Second Example Embodiment
[0052] In this example embodiment, an information processing device 2, which serves as a compressed tensor-matrix multiplication device, that calculates the product of a tensor compressed by the tensor compression device according to the first example embodiment and a plurality of matrices is described. Specifically, the compressed tensor-matrix multiplication device that performs the calculation represented by Expression (1) by using a compressed tensor is described in this embodiment.

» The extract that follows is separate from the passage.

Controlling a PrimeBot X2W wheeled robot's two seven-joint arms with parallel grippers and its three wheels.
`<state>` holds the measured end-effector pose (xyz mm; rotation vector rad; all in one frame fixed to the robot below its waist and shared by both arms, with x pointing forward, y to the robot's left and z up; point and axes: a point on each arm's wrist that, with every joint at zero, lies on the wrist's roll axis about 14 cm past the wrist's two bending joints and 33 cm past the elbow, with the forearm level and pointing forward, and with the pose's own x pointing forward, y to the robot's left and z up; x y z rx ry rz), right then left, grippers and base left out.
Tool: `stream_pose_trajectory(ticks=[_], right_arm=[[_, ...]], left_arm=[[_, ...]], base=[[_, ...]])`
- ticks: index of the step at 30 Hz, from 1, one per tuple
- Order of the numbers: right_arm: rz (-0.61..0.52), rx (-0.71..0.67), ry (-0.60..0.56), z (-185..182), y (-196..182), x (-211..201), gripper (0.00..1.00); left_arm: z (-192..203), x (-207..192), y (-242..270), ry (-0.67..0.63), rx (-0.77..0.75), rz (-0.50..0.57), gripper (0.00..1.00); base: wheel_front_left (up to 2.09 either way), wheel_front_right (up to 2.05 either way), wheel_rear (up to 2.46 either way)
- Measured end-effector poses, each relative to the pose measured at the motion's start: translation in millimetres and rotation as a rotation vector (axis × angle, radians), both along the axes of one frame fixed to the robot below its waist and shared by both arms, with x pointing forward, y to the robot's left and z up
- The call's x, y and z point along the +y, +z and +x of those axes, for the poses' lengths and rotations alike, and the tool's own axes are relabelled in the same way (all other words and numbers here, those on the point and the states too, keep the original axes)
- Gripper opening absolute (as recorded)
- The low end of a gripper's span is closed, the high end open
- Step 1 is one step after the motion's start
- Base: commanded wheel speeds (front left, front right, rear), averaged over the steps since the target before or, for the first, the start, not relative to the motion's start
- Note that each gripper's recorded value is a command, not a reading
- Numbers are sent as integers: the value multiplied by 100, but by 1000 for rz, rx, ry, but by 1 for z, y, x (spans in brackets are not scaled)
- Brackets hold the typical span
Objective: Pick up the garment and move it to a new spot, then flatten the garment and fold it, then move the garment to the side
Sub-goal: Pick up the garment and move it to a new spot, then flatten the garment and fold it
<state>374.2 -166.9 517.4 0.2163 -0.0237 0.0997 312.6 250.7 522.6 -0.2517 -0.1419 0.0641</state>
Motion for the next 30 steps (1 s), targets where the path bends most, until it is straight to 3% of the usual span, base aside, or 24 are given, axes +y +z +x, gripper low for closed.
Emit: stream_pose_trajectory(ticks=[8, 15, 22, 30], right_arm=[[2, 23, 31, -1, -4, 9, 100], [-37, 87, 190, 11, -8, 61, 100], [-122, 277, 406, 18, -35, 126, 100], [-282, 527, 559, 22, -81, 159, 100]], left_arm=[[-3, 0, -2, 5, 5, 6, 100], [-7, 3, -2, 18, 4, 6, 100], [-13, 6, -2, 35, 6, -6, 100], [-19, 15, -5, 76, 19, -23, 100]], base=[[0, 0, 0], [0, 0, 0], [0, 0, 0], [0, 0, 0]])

[0053] FIG. 5 is a block diagram showing the configuration of the information processing device 2 as the compressed tensor-matrix multiplication device according to this example embodiment. The information processing device 2 includes a compressed tensor acquisition unit 21, a matrix acquisition unit 22, a calculation specifying unit 23, a dictionary calculation unit 24, a dictionary calculation result storing unit 25, and a compressed CSF calculation unit 26. Note that the information processing device 2 may be an information processing device that includes the information processing device 1 according to the first example embodiment.
[0054] The compressed tensor acquisition unit 21 is an element that acquires a tensor compressed by the information processing device 1 as the tensor compression device. To be specific, the compressed tensor acquisition unit 21 acquires a compressed CSF and a dictionary, which is an auxiliary data structure. The compressed tensor acquisition unit 21 reads the compressed CSF and the dictionary stored in the memory 51 or the storage device 52, for example.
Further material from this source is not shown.